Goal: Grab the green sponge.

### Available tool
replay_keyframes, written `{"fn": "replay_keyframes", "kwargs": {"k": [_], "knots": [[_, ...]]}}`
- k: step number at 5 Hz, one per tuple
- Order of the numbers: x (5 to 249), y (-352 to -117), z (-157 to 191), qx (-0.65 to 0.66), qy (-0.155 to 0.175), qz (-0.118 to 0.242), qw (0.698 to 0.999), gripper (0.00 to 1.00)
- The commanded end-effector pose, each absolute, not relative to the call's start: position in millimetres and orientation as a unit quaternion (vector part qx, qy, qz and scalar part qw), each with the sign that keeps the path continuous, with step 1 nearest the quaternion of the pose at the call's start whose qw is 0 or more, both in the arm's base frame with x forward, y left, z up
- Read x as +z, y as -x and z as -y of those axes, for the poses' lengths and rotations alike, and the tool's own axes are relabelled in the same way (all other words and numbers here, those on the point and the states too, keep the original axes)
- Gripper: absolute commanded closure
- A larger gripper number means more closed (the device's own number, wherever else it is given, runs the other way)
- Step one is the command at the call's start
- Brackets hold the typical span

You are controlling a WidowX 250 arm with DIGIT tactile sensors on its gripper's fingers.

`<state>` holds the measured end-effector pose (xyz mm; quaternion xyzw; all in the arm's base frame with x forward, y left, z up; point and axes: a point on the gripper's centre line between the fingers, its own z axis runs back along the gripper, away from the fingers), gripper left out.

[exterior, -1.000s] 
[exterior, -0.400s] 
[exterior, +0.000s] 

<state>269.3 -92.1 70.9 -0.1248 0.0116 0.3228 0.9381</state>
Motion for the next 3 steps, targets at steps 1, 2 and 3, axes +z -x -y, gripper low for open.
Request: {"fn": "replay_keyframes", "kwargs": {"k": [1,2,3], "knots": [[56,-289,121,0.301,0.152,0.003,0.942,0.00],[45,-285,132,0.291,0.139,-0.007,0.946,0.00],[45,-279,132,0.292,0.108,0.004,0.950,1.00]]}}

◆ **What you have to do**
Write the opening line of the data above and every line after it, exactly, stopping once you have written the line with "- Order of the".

◆ **Exercise result**
Goal: Grab the green sponge.

### Available tool
replay_keyframes, written `{"fn": "replay_keyframes", "kwargs": {"k": [_], "knots": [[_, ...]]}}`
- k: step number at 5 Hz, one per tuple
- Order of the numbers: x (5 to 249), y (-352 to -117), z (-157 to 191), qx (-0.65 to 0.66), qy (-0.155 to 0.175), qz (-0.118 to 0.242), qw (0.698 to 0.999), gripper (0.00 to 1.00)

Nothing else is required to finish the exercise.